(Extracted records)
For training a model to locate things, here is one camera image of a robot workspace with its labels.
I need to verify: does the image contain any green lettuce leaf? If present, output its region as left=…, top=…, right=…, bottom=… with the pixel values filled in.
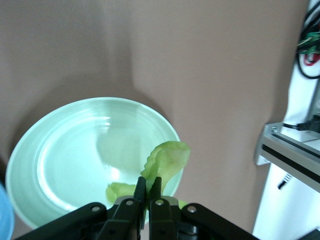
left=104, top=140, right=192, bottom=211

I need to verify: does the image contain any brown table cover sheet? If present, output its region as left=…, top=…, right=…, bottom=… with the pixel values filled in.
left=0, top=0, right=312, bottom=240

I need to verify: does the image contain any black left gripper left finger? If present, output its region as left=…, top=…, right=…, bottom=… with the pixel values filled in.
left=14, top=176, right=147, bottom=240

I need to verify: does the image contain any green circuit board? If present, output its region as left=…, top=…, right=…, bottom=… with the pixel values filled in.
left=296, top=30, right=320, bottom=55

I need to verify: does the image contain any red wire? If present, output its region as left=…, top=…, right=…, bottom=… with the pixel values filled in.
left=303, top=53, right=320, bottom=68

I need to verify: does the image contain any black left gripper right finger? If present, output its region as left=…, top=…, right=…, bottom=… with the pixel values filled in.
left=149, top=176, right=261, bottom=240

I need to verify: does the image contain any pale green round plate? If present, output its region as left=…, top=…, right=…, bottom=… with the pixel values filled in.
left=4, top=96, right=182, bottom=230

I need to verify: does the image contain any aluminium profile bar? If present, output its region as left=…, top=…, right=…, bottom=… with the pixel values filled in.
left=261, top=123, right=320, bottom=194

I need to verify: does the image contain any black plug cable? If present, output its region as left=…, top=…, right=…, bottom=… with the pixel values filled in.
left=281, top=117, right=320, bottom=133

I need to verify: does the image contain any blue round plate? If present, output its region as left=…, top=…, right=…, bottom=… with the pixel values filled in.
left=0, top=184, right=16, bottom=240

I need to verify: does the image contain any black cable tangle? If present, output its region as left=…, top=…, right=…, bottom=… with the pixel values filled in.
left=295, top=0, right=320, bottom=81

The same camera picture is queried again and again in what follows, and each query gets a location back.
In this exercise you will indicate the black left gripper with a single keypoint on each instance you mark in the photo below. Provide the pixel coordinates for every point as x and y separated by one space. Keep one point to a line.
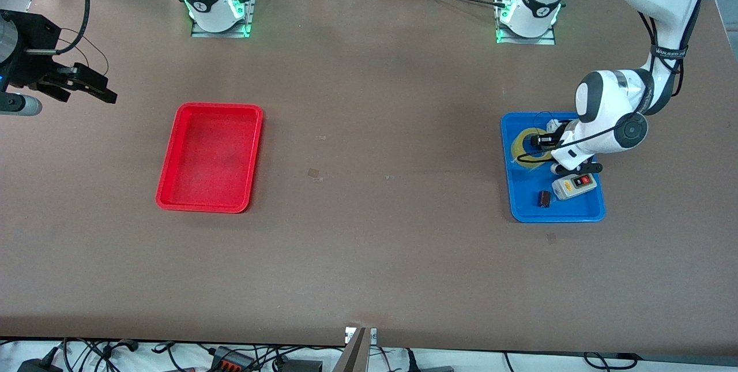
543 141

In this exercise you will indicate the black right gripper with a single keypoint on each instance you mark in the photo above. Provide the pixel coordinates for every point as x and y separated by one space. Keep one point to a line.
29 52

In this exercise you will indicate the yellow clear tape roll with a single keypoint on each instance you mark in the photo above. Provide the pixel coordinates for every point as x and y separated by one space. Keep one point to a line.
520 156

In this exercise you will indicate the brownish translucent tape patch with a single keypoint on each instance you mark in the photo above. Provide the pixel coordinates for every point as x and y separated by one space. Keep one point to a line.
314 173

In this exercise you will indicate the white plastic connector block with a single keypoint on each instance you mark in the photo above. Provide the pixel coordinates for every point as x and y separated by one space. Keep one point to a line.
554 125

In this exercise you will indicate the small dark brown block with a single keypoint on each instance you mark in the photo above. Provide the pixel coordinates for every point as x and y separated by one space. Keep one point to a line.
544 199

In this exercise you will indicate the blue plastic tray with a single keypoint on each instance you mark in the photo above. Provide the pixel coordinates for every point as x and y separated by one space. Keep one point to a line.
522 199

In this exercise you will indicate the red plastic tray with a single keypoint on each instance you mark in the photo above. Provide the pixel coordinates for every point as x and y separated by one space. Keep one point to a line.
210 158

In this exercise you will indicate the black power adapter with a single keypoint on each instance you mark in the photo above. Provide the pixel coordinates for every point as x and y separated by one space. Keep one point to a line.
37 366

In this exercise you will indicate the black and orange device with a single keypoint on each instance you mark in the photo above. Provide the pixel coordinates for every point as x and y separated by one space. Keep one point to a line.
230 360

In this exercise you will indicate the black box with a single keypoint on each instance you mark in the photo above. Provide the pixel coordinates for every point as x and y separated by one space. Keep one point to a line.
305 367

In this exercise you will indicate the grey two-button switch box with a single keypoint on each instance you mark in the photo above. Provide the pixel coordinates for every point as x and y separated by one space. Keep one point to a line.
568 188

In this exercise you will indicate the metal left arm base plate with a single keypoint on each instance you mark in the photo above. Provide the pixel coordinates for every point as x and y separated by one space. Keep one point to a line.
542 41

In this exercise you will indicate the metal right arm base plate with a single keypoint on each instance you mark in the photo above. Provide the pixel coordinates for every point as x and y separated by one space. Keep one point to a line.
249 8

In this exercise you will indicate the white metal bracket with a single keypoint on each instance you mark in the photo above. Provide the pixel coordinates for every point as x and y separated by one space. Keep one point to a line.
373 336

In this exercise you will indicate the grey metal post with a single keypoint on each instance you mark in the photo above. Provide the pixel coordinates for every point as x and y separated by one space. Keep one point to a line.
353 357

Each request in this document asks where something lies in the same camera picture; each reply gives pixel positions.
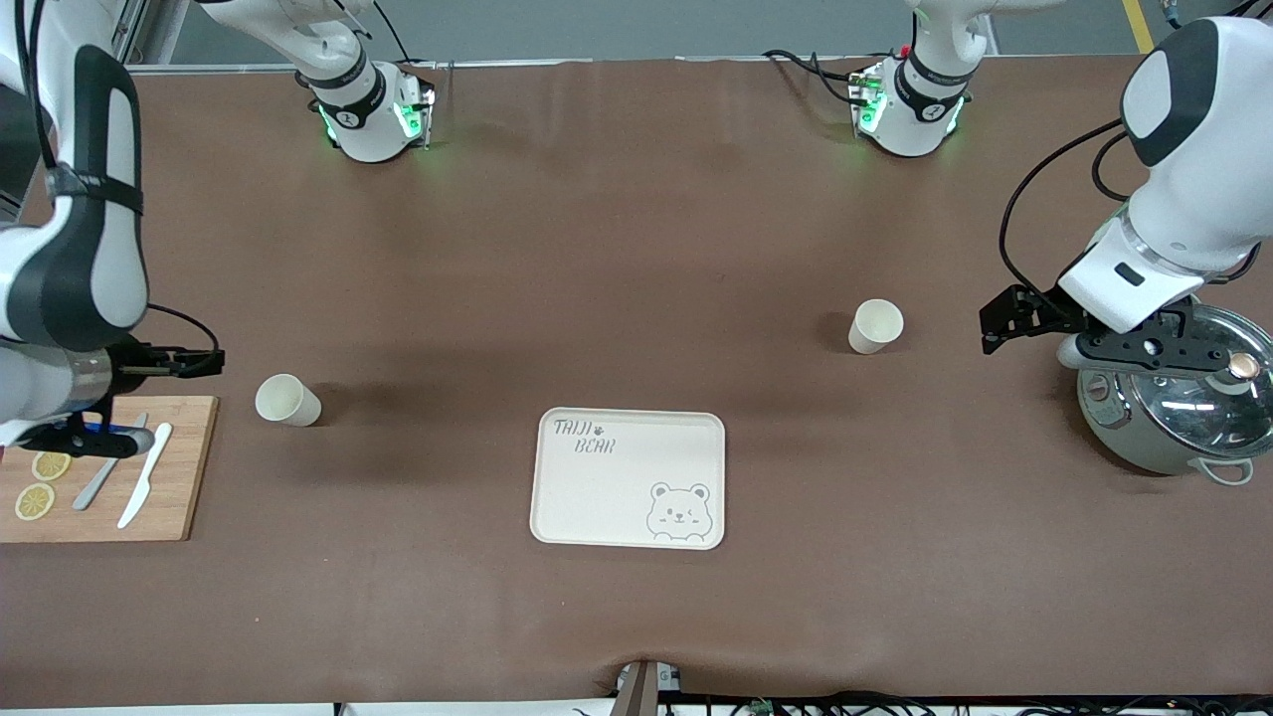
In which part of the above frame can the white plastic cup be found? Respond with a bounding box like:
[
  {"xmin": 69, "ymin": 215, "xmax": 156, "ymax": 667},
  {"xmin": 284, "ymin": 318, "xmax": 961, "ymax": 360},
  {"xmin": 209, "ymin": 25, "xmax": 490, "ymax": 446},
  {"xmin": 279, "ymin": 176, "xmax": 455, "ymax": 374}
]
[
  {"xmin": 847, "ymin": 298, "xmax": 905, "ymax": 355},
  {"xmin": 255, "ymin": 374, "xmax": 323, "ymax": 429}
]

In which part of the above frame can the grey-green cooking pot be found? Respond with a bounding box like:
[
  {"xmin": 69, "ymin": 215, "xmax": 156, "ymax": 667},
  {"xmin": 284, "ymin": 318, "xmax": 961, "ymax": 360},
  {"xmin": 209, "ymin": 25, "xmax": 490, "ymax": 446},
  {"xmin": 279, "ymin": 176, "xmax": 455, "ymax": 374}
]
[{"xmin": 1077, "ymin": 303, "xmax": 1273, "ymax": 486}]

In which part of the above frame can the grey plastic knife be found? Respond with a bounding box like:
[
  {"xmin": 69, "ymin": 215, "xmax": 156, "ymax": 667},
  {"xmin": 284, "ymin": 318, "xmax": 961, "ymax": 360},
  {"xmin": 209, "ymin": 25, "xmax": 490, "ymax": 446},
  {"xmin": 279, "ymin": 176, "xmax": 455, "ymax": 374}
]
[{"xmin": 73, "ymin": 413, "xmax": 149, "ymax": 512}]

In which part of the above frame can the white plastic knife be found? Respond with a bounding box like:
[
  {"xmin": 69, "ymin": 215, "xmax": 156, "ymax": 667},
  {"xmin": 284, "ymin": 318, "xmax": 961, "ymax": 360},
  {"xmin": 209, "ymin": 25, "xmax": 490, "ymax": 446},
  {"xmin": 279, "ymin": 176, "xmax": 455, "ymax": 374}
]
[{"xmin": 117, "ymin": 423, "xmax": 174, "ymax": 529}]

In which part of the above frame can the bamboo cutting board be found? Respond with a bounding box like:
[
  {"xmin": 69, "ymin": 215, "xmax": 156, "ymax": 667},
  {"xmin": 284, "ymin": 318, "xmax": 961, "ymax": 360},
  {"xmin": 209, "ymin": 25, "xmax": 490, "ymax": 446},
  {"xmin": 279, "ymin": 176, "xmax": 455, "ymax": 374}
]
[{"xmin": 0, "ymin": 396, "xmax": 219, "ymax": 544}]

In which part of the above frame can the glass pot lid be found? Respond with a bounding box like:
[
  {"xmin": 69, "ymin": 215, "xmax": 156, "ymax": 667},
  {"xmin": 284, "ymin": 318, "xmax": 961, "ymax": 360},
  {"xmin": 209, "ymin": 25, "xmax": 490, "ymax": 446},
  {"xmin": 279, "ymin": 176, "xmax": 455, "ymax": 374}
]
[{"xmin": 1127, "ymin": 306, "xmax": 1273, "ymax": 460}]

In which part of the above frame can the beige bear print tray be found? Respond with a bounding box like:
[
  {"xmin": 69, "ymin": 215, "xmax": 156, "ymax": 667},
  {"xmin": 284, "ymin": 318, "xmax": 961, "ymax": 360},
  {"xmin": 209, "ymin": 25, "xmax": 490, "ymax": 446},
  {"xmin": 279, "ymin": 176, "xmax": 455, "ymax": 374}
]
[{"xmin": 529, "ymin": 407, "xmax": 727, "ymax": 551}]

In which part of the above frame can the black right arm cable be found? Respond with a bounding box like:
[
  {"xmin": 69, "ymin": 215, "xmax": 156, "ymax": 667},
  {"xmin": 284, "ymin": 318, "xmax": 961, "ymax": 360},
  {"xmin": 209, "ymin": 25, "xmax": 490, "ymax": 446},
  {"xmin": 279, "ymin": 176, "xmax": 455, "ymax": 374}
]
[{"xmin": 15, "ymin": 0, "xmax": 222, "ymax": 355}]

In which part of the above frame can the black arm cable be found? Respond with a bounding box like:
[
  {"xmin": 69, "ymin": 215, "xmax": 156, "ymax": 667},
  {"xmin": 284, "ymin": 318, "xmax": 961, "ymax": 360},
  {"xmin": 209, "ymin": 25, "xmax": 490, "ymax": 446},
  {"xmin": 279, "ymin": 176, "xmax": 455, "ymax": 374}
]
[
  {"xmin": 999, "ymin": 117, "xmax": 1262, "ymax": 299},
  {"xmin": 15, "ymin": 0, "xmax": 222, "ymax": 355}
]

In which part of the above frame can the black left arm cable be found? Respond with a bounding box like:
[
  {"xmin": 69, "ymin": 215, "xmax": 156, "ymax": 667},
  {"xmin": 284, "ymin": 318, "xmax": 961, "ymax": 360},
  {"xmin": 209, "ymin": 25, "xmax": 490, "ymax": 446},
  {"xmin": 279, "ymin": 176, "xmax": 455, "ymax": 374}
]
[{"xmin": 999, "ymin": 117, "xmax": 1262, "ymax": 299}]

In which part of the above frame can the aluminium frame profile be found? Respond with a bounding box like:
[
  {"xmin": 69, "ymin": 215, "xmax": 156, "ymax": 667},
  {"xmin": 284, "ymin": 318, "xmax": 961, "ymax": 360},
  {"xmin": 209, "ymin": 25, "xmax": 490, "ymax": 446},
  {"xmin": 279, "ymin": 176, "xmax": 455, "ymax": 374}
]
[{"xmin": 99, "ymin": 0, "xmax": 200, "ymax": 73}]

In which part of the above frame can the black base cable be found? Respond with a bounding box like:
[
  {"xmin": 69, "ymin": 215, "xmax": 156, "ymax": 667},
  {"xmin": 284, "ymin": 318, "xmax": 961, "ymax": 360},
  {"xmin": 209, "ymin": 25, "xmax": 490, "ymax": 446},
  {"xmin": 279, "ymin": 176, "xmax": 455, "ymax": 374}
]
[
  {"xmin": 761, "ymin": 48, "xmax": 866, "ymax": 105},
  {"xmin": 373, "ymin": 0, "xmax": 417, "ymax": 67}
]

# BRIEF
Copy out each line of the data containing the string "same".

# ANSWER FOR THIS EXERCISE
The same camera picture is queried again and again in what follows, and each query gets a location back.
Each request in this document asks where something lies in the same camera picture; each reply gives pixel positions.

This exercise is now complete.